Tout d’abord, si vous ne connaissez pas la comédie à l’italienne, genre qui fit la gloire de la péninsule dans les années 50 à 70, je vous conseille vivement de vous y mettre en commençant par Le Pigeon (I Soliti ignoti) de Mario Monicelli (1958) et en terminant par Affreux, sales et méchants (Brutti, sporchi e cattivi) de Ettore Scola (1976). En passant bien sûr par Fais-moi très mal, mais couvre-moi de baisers.
La plus grande qualité de ces comédies italiennes, c’est leur côté subversif, leur capacité à tourner en dérision les moeurs d’un pays tiraillé entre modernité et tradition. Dans Fais-moi très mal, mais couvre-moi de baisers, le couple formé par Pamela Tiffin et Nino Manfredi cultive une vision extrêmement romantique et périmée de l’amour qui se cogne continuellement à la réalité. La lecture de poésie et Le docteur Jivago ne les préparent pas à affronter les médisances ou la séparation. Leurs solutions sont toujours dramatiques et romanesques et n’aboutissent pas. Lorsque le père de Marisa (Pamela Tiffin) s’oppose catégoriquement à leur mariage, les deux amoureux décident de commettre l’insano gesto (le geste malheureux : le suicide) en se couchant en tenue de mariés sur des rails. Le train parvient à s’arrêter à temps, ce qui suffit à les décourager.
Ponctuellement, le film se moque de plusieurs thèmes d’actualité : le refus de l’Eglise de parler de la pilule contraceptive, la psychanalyse de comptoir délirante (c’est justement dans un café que l’employé de Telefono amico —équivalent de ce que sera plus tard S.O.S. détresse amitié dans Le Père Noël est une ordure— explique à Marino (Nino Manfredi) que Marisa est le fruit de son imagination.). Sans oublier l’éternelle tragédie de la comédie à l’italienne : l’impossibilité de divorce qui est toujours la cause de moultes plans machiavéliques.
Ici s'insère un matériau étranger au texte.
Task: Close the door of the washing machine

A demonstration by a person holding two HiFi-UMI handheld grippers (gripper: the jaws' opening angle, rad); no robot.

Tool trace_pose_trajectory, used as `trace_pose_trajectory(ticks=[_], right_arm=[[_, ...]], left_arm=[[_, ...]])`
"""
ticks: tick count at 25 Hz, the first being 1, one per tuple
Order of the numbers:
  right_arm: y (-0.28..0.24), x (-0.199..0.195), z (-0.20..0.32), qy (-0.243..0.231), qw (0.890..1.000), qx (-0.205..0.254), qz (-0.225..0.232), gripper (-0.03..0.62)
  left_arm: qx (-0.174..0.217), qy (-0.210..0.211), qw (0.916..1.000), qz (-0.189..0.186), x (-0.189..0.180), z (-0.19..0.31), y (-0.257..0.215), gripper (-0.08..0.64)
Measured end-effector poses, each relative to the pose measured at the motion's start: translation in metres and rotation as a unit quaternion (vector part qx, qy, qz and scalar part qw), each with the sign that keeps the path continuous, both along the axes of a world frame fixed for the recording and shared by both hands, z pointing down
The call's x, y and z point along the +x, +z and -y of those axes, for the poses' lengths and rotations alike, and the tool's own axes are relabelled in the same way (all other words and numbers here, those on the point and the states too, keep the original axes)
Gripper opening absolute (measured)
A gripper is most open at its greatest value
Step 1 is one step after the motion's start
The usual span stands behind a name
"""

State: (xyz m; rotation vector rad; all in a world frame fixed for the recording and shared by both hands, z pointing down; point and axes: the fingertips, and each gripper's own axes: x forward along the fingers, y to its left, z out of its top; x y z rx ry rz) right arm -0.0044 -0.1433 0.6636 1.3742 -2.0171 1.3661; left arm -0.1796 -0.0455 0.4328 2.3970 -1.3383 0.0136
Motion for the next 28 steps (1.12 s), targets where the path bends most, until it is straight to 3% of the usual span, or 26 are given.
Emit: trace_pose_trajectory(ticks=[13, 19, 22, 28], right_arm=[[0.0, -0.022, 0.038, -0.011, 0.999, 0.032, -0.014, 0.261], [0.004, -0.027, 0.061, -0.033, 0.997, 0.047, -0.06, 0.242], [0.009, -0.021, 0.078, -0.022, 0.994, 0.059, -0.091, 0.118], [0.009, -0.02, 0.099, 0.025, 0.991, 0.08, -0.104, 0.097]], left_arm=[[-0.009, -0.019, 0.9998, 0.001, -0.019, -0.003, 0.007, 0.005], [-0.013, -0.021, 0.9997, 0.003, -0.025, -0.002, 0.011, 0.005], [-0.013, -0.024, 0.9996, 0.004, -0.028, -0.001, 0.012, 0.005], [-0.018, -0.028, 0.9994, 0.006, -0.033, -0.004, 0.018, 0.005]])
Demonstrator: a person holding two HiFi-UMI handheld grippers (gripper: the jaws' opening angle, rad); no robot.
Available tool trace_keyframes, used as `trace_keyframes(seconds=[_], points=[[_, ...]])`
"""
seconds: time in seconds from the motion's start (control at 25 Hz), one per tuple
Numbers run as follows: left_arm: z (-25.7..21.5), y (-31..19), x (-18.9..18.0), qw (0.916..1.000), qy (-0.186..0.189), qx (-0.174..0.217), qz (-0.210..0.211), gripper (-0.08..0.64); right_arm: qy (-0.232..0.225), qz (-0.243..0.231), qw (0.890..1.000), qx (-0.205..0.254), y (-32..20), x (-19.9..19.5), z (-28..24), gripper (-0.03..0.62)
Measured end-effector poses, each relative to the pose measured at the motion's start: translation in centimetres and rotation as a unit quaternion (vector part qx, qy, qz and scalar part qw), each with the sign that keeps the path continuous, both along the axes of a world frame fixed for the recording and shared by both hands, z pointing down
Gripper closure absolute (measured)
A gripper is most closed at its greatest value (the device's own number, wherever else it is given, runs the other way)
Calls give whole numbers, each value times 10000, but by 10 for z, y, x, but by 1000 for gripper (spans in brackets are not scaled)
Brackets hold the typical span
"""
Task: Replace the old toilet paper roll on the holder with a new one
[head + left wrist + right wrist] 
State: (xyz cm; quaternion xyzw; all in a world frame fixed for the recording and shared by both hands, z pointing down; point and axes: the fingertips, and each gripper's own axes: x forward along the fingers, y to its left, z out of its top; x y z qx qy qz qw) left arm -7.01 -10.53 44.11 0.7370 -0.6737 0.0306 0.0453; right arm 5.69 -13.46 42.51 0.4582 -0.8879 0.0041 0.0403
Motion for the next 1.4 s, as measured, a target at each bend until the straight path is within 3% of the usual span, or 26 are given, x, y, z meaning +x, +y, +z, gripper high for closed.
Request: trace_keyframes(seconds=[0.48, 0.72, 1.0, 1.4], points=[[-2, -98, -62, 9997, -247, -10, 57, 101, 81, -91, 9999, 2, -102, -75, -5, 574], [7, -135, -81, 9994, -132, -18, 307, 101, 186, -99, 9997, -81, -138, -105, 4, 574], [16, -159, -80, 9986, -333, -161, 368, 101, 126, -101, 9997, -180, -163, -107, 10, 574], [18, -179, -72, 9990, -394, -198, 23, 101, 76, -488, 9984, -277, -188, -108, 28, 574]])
En souvenir de cette tradition comique italienne, qui a pris un sacré coup dans l’ère berlusconnienne, je vous propose une recette non moins traditionnelle, dont les origines remontent si loin qu’à peu près toutes les régions au sud de la Toscane en réclament la paternité sans qu’on puisse les départager. Il s’agit des spaghetti aglio, olio e peperoncino, c’est-à-dire à l’ail, à l’huile et au piment. La première fois que j’ai vu l’extrait, il m’a semblé que c’était ceux que Ugo Tognazzi préparait dans la scène du déjeuner alors qu’en réalité il fait des pâtes à la tomate. Ce qui n’est pas une raison suffisante pour vous priver de cette délicieuse et simple recette, très pratique quand on n’a plus rien à la maison ou pour un ptit creux en pleine nuit.

Spaghetti aglio, olio e peperoncino

Pour un personnage affamé :

100g de spaghetti

1 gousse d’ail

du piment rouge, frais ou sec

un peu de persil

huile d’olive

Mettre à cuire les spaghetti dans de l’eau bouillante salée.

Couper l’ail en deux, le piment en petits morceaux si vous utilisez du piment frais, l’émietter si il est sec.

Frotter l’ail contre le fond d’une poêle très large (vous devez pouvoir y faire revenir les pâtes), y verser de l’huile. Mettre à chauffer en tenant la poêle soulevée de sorte que toute l’huile se retrouve du même côté. Mettre l’ail coupé dans l’huile, il doit être complètement immergé. En gardant la poêle soulevée, faire colorer l’ail. Quand l’huile commence à frémir, ajouter le piment. Retirer du feu quand l’ail est bien doré.

Après les avoir égouttés, verser les spaghetti dans la poêle. Ajouter le persil et laisser cuire quelques instants, bien mélanger, ajouter de l’huile si nécessaire et servir.

Désolée pour les amateurs, ce plat fait partie de ceux que l’on mange sans parmesan, ni aucun autre fromage d’ailleurs.